We see that we have achieved what we wanted - the batches were created such that each batch contained two replicates, one for each estimator. We also specified the return_batch_id=T option in set_config so that the results object would return the batch_id. The batch_id is the variable that defines the batches; all simulations that share the same batch_id. It can be useful to use this option to ensure that you are using the batch function correctly.

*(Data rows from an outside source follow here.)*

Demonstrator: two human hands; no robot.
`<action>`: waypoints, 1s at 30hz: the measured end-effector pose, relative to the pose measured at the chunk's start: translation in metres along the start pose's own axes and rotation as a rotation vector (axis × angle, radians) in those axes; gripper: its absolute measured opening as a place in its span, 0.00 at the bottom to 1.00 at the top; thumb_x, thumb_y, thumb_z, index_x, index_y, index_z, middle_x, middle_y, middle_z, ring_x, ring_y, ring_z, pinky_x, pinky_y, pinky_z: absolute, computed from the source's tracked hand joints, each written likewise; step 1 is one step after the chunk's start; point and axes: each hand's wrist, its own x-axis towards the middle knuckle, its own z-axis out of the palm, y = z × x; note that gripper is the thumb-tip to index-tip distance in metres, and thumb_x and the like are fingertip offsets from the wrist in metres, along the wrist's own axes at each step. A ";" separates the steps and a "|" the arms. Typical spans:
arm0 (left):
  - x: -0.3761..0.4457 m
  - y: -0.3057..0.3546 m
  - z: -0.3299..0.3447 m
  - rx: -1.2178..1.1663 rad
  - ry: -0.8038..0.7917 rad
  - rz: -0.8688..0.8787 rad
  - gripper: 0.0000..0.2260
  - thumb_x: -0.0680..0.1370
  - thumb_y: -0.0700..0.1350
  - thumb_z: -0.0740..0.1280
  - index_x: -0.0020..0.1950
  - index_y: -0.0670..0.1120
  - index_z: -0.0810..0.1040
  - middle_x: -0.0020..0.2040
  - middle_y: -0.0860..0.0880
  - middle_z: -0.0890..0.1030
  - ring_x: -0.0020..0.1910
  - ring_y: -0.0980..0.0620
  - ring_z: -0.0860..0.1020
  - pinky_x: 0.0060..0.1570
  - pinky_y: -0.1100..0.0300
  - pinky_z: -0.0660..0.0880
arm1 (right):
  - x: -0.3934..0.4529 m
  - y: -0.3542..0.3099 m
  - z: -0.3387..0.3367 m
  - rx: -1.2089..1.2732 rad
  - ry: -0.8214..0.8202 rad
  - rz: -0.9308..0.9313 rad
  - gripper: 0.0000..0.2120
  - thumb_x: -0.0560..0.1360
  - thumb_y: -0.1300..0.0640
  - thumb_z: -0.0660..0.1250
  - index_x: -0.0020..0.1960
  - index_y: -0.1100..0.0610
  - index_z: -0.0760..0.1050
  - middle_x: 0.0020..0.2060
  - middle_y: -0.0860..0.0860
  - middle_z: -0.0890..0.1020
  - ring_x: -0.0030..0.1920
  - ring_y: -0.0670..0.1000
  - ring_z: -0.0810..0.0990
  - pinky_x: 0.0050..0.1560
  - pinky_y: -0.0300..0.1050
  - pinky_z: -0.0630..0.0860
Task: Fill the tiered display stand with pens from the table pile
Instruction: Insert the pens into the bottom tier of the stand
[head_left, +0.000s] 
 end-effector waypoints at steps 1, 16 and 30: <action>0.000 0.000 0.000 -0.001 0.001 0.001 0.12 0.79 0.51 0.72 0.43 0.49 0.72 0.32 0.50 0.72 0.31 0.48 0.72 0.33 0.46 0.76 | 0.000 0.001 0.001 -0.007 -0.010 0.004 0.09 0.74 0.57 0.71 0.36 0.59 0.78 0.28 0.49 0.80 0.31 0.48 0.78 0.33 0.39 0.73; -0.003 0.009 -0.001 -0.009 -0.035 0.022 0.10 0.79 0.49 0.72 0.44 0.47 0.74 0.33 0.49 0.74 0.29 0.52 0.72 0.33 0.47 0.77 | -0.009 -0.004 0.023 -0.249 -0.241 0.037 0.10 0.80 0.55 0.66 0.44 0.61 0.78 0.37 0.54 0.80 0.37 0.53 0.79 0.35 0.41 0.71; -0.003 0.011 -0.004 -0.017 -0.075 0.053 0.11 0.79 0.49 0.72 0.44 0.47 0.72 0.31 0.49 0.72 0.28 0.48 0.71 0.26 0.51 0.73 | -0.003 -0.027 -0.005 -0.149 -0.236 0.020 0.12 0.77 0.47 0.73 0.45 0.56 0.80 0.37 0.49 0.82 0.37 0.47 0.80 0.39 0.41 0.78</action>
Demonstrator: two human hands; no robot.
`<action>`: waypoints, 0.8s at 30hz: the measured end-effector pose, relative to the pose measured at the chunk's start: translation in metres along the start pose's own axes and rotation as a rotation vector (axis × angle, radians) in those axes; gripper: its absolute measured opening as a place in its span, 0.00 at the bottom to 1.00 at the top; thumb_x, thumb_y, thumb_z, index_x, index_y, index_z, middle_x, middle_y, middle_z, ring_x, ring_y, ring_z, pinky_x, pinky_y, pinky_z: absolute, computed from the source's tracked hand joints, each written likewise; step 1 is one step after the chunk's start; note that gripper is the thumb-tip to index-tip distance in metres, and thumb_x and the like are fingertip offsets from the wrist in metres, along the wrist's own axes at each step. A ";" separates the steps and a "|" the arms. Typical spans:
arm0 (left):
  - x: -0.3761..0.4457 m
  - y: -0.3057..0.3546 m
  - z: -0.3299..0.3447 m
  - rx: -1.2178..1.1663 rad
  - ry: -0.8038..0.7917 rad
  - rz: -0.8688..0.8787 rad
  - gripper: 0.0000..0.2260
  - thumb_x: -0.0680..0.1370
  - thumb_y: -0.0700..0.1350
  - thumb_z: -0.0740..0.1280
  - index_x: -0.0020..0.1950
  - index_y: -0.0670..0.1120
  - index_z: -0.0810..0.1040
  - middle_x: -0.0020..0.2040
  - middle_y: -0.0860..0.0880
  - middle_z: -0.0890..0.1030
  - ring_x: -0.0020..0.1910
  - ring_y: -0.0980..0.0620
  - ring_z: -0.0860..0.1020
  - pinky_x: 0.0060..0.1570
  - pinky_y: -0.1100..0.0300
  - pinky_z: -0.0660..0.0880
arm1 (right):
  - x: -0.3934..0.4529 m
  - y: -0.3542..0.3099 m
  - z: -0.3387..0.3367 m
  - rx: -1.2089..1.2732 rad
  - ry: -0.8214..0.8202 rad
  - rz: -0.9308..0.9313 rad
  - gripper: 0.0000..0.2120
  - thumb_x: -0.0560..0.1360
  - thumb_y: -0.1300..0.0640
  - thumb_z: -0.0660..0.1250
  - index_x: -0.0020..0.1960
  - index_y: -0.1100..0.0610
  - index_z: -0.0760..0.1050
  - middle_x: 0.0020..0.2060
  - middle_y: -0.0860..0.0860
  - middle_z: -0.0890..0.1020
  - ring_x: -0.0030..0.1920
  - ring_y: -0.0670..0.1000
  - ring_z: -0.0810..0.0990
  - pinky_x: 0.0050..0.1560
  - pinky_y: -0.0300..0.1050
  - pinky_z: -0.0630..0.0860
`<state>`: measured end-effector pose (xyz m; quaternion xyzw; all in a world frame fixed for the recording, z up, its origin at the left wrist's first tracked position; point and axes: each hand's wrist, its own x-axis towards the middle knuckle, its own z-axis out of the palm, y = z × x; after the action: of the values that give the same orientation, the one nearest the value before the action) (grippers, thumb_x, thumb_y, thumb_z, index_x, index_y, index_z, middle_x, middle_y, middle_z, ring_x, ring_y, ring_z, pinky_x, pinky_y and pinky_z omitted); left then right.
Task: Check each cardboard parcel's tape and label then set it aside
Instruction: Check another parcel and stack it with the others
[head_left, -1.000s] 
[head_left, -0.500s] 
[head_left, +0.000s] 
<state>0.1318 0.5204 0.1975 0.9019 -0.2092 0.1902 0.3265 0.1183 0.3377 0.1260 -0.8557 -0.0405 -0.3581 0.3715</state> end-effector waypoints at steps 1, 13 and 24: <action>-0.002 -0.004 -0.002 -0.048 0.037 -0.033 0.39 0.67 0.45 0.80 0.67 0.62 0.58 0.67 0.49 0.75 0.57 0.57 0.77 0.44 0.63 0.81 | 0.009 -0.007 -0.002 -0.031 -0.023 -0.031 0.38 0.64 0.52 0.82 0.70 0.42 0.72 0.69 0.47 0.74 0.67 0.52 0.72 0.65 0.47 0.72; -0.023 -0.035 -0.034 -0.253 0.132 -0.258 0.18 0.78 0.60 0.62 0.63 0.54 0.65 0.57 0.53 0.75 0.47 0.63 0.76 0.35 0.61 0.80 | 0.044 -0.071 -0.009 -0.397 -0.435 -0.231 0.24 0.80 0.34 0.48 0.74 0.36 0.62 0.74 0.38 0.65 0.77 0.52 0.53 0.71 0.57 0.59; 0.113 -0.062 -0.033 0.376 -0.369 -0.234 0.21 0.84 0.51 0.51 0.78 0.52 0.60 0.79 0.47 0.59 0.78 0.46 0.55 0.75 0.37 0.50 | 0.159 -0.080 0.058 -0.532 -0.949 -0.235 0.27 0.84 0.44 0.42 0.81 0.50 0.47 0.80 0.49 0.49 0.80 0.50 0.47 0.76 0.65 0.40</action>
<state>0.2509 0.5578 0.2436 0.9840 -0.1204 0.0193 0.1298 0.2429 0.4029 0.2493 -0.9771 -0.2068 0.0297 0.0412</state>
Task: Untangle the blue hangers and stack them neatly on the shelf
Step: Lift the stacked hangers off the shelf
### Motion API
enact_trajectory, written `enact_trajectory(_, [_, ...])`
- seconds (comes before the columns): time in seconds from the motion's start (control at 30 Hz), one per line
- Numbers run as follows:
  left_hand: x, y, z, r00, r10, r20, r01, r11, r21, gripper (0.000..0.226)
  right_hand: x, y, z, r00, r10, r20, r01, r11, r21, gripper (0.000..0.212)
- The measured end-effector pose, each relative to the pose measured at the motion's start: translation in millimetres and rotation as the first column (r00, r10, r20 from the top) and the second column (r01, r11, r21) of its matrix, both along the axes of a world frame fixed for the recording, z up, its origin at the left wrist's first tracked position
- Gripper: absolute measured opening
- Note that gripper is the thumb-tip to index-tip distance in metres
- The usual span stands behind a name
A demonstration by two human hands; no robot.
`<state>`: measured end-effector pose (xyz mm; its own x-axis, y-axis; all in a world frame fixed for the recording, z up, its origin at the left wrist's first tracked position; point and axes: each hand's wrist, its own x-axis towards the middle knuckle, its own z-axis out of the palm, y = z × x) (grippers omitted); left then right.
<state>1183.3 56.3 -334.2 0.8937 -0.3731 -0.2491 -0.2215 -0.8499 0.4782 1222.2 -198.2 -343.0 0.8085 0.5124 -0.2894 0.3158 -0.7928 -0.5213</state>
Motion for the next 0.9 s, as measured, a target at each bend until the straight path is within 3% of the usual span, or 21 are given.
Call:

Here are a few tips to keep in mind when using the batch function:

  1. The code within the batch code block should only create objects; do not attempt to change or delete existing objects, as these changes may be ignored.
  2. In the majority of cases, the batch function will be called just once, at the top of the simulation script. However, it can be used anywhere in the script and can be called multiple times. Never use batch outside of the simulation script.
  3. Although we illustrated the use of the batch function to create a dataset to share between multiple replicates, it can be used for much more, such as taking a sample from an existing dataset, computing shared nuisance function estimators, performing computationally-intense tasks, and so on.
  4. Currently, if your simulation script uses the batch function, you cannot update the simulation using the update_sim (or update_sim_on_cluster), function unless all you are doing is removing replicates. This may be changed in the future.

Setting seeds

In statistical research, it is often desirable to have the ability to reproduce the exact results of a simulation. Since R code often involves stochastic (random) functions like rnorm or sample that return different values when called multiple times, reproducibility is not guaranteed. In a simple R script, calling the set.seed function at the top of your script ensures that the code that follows will produce the same results whenever the script is run. However, a more nuanced strategy is needed when running simulations. If we are running 100 replicates of the same simulation, we typically don’t want each replicate to return identical results; rather, we would like for each replicate to be different from one another, but for the entire set of replicates to be the same when we run the entire simulation twice in a row. Luckily, SimEngine manages this process for you, even when simulations are being run in parallel. SimEngine uses a single “global seed” that changes the individual seeds for each simulation replicate; use set_config to set or change this global seed:

sim %<>% set_config(seed=123)

If you did not set a seed with set_config, SimEngine will set a random seed automatically for you so that you can reproduce the results later if desired. To view this seed, use the vars function:

sim <- new_sim()
vars(sim, "seed")
#> [1] 287577520

Handling errors and warnings

As with any type of programming, debugging is a necessary part of the coding workflow. With simulations, sometimes errors occur that will affect all simulation replicates and sometimes errors occur that only affect some replicates. By default, when a simulation is run, SimEngine will not stop if an error occurs; instead, errors are logged and stored in a dataframe along with information about the simulation replicates that resulted in those errors. Examining this dataframe by typing print(sim$errors) can sometimes help to quickly pinpoint the issue. This is demonstrated below:

sim <- new_sim()
sim %<>% set_config(num_sim=2)
sim %<>% set_levels(
  Sigma = list(
    s1 = list(mtx=matrix(c(3,1,1,2), nrow=2)),
    s3 = list(mtx=matrix(c(4,3,3,9), nrow=2)),
    s2 = list(mtx=matrix(c(1,2,2,1), nrow=2)),
    s4 = list(mtx=matrix(c(8,2,2,6), nrow=2))
  )
)
sim %<>% set_script(function() {
  x <- MASS::mvrnorm(n=1, mu=c(0,0), Sigma=L$Sigma$mtx)
  return(list(x1=x[1], x2=x[2]))
})

sim %<>% run()
#> Done. Errors detected in 25% of simulation replicates. Warnings detected in 0% of simulation replicates.

sim$errors
#>   sim_uid level_id rep_id Sigma      runtime                          message
#> 1       5        3      1    s2 0.0003933907 'Sigma' is not positive definite
#> 2       6        3      2    s2 0.0003585815 'Sigma' is not positive definite
#>                                                      call
#> 1 MASS::mvrnorm(n = 1, mu = c(0, 0), Sigma = L$Sigma$mtx)
#> 2 MASS::mvrnorm(n = 1, mu = c(0, 0), Sigma = L$Sigma$mtx)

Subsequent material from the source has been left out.